Jamás Fustel ocultó sus afinidades políticas en un barrio tan legendariamente conservador como el madrileño de Salamanca. Era conocido su proselitismo tabernario hacia posiciones próximas al PCE o, incluso, más escoradas a la izquierda, lo que le valió no pocos disgustos y discusiones con una clientela mayormente identificada con los partidos de la derecha y bajo unas circunstancias políticas tan inéditas como imprevisibles. Pero Fustel no se amedrentaba y, pese a las amenazantes advertencias de los muchos ultras que por aquel bar merodeaban, no eludía pronunciarse cuando los telediarios nocturnos servían de base a toda una tertulia apasionada por los acelerados acontecimientos políticos del más reciente post-franquismo. Una madrugada, ya cerrado el bar, dos ultras le sigueron a escondidas y el bueno de Fustel contempló un nuevo amanecer con la cara bastante amoratada. Ni por esas consiguieron acallar a Fustel. Incluso Paco, el taxista, le recomendó prudencia ante su frenesí doctrinal, mayormente elevado de tono, con posterioridad a su casual encuentro nocturno con los ultras.

 Fustel era así; no se callaba bajo ningún pretexto si contemplaba alguna situación que él entendía como injusta. Y menudo el olfato que tenía para detectar a borrachuzos, aunque, ciertamente, él también le pegase al frasco con mayor frecuencia de la requerida, con el insustituible «medio» de ginebra y limón. En una ocasión, se ofreció para trasladar en su viejo Seat 1500 a mis padres a Toledo, donde yo me encontraba. Se presentaron con más de tres horas de retraso, aludiendo a que el chófer inicial de había indispuesto repentinamente a última hora. El bueno de Fustel, amablemente, dispuso de su coche y tiempo libre para solventar esta incidencia. Ya en Toledo, en un aparte, le interrogué sobre las causas de la misteriosa enfermedad del inicial chófer, un taxista asíduo del bar. Y Fustel no se cortó un pelo: — «Indispuesto, indispuesto… ¡Pero si lo que tenía era una trompa como un piano!» —   Una noche, en el Churchill´s, me lanzó de sopetón y sin tiempo para reaccionar: — «Leiter, llevas una media torrija de campeonato» — Y, en honor a la verdad, no anduvo muy desencaminado en su diagnóstico. Peor fue aquella mañana en el interior del Metro, donde, sin yo saberlo previamente, tras una acalorada discusión entre dos viajeros, pude escuchar su vozarrón amenazante: — «Se va usted a tomar por el culo, so jeta» —  Allí estaba, como no, Fustel, a mis espaldas y en medio de todo el «fregao». Y más mérito tenían sus desplantes cuando la pequeñez de su estatura no certificaba, precisamente, la rotundidad de sus sentencias. Mucho valor le echaba a la vida el entrañable Fustel.

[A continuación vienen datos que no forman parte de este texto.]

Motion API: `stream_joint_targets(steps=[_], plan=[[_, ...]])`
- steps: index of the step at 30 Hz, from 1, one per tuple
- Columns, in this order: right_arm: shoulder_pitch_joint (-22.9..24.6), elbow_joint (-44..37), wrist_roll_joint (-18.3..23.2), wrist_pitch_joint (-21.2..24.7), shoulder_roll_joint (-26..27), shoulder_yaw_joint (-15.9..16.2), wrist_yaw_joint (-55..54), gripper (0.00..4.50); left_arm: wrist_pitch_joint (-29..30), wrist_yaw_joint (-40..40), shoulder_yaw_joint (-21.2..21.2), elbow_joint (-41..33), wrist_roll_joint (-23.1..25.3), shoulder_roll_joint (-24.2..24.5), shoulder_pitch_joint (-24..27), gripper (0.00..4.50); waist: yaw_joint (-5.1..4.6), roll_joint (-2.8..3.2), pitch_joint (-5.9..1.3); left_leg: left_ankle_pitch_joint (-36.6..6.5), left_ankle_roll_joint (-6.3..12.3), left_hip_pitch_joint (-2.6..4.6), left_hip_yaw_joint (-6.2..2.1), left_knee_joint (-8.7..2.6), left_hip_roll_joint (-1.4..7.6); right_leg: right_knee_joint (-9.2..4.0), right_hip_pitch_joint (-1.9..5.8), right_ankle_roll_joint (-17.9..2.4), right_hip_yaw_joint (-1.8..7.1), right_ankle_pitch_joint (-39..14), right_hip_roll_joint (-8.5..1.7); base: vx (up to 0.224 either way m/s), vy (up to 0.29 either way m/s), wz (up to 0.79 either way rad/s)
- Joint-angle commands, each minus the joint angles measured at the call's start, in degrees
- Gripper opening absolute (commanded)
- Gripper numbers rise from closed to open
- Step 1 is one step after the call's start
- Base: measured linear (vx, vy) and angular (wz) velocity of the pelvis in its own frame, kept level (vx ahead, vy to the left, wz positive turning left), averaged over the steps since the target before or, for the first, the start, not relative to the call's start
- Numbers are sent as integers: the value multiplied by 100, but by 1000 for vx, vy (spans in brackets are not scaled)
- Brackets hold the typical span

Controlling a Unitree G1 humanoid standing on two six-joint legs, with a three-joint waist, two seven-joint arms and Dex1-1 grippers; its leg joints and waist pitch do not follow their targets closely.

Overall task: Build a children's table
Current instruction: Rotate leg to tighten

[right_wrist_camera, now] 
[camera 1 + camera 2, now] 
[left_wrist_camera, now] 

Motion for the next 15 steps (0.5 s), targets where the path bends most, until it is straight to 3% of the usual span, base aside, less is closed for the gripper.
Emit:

 La llamada fiesta de Los Toros era su gran pasión, toda una enciclopedia andante sobre suertes, maestros, y técnicas del toreo. Por extraños azares, compartí todo un abono de San Isidro junto a él y puedo asegurar que nunca he aprendido tanto sobre las conductas del toro bravo como en aquel ciclo isidril. No iba por buenos derroteros aquella corrida de expectación cuando el polémico Paco Ojeda recibió por verónicas al quinto de la tarde, con unos tímidos «olés» procedentes del tendido 4. Como impulsado por un resorte, Fustel se alzó sobre su localidad y exclamó a pleno pulmón: — «¿Pero qué coño de olé y olé? ¿Es que no veis el pasito atrás?» — Y cesaron los «olés», al mismo tiempo que yo ya no sabía por dónde esconderme.

 Hace apenas un año me encontré con Fustel mientras paseaba a mi adoptado perrito. Prometimos quedar para tomar unos vinos y platicar sobre política y toros, sus dos pasiones. ¡A ver quién es el listo que se atreve a confesarle a Fustel que yo ya he renunciado a todo lo relacionado con la tauromaquia!